Surveillance en pleine expansion
Le Service des douanes et de l’immigration (ICE) aux États-Unis intensifie ses opérations de surveillance en ligne. En utilisant un système de surveillance alimenté par l’IA, l’agence vise à traquer des millions d’utilisateurs sur Internet. Les dossiers fédéraux ont révélé qu’ICE investit 5,7 millions de dollars dans une plateforme de surveillance des réseaux sociaux nommée Zignal Labs, décrite par certains comme un véritable « attentat » contre la démocratie et la liberté d’expression.
Technologie de pointe pour une surveillance en temps réel
La plateforme Zignal Labs permet d’analyser de grandes quantités de données publiques, notamment des publications sur les réseaux sociaux. Selon ses caractéristiques techniques, cet outil utilise le machine learning et la reconnaissance optique de caractères pour traiter plus de 8 milliards de publications par jour dans plus de 100 langues. Cela donne à l’ICE la capacité de créer des fichiers de détection ciblés susceptibles de servir à des expulsions.
Capacités avancées de géolocalisation
Zignal Labs ne se contente pas d’analyser des textes ; il capture également des images et des vidéos géolocalisées. Par exemple, il a utilisé sa technologie pour localiser des opérations en temps réel, comme une récente analyse d’une vidéo sur Telegram montrant une opération à Gaza. Cela soulève des préoccupations quant à la possibilité qu’ICE identifie les emplacements de personnes à partir de leurs publications sur des plateformes telles que TikTok et Facebook.
Un partenariat avec des entreprises technologiques
ICE a contracté avec Zignal Labs via Carahsoft, une entreprise spécialisée dans les solutions IT pour les agences gouvernementales. Zignal Labs a aussi collaboré avec d’autres entités gouvernementales, comme la National Oceanic and Atmospheric Administration pour analyser des événements météorologiques. Cette expansion soulève des inquiétudes sur l’utilisation des technologies de surveillance au sein du gouvernement.
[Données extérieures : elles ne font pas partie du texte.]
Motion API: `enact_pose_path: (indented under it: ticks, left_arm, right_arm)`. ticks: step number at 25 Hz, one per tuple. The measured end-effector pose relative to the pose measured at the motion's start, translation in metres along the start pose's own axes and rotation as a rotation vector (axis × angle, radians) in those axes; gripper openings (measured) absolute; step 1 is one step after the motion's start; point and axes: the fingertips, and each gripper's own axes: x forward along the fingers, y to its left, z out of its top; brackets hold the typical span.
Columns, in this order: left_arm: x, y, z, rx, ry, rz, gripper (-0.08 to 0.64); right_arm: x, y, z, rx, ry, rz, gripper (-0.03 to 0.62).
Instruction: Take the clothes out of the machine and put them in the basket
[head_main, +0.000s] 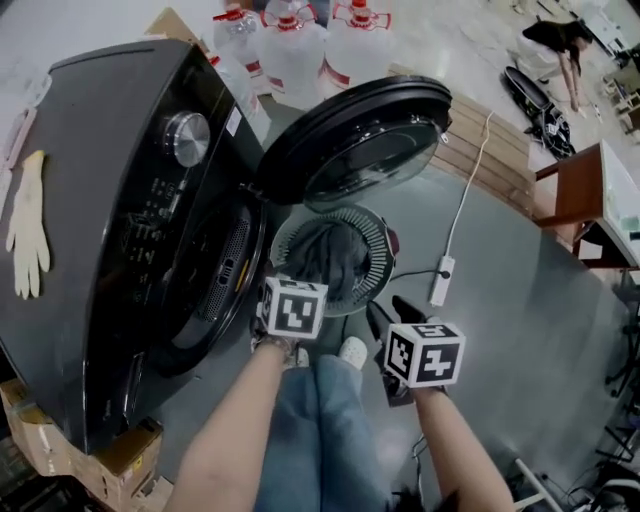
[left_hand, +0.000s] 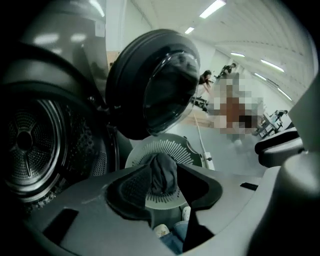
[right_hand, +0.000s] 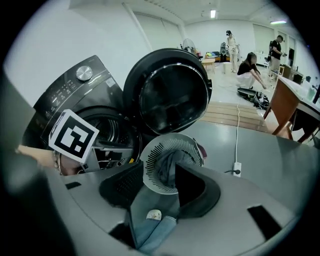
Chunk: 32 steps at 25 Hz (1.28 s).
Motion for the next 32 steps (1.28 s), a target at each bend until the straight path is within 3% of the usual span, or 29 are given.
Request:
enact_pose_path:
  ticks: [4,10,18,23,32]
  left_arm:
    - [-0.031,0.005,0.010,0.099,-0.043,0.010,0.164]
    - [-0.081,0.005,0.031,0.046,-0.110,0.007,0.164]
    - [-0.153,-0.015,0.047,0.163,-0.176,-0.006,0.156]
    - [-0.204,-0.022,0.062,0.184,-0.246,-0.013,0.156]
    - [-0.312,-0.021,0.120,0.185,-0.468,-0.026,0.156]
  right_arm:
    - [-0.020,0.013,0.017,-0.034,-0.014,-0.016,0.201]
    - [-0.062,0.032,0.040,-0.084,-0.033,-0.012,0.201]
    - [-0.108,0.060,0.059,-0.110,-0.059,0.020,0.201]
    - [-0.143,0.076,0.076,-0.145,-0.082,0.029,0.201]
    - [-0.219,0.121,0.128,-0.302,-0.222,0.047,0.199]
Historique des abus de surveillance
Cette pratique n’est pas nouvelle. En 2016, l’American Civil Liberties Union a révélé que la police utilisait Geofeedia, un outil soutenu par la CIA, pour surveiller les manifestations contre la brutalité policière. Aujourd’hui, avec un budget substantiel, ICE a les moyens d’utiliser une variété d’outils de surveillance des réseaux sociaux, ce qui peut entraîner des arrestations et des expulsions. Comme le souligne Will Owen du Surveillance Technology Oversight Project, cette pratique constitue une menace pour la liberté d’expression.
Conséquences alarmantes pour la liberté d’expression
Les implications de cette surveillance sont considérables. La peur de la répression menace non seulement les migrants, mais aussi les activistes et toute personne exprimant des opinions non conformistes. Un rapport de Wired a récemment révélé qu’ICE prévoit d’employer près de 30 personnes pour analyser le contenu sur plusieurs plateformes, y compris YouTube, afin de faciliter leur mission. David Greene, directeur des libertés civiles à la Electronic Frontier Foundation, indique que cette surveillance massive peut créer un climat de peur et dissuader les gens de s’exprimer librement.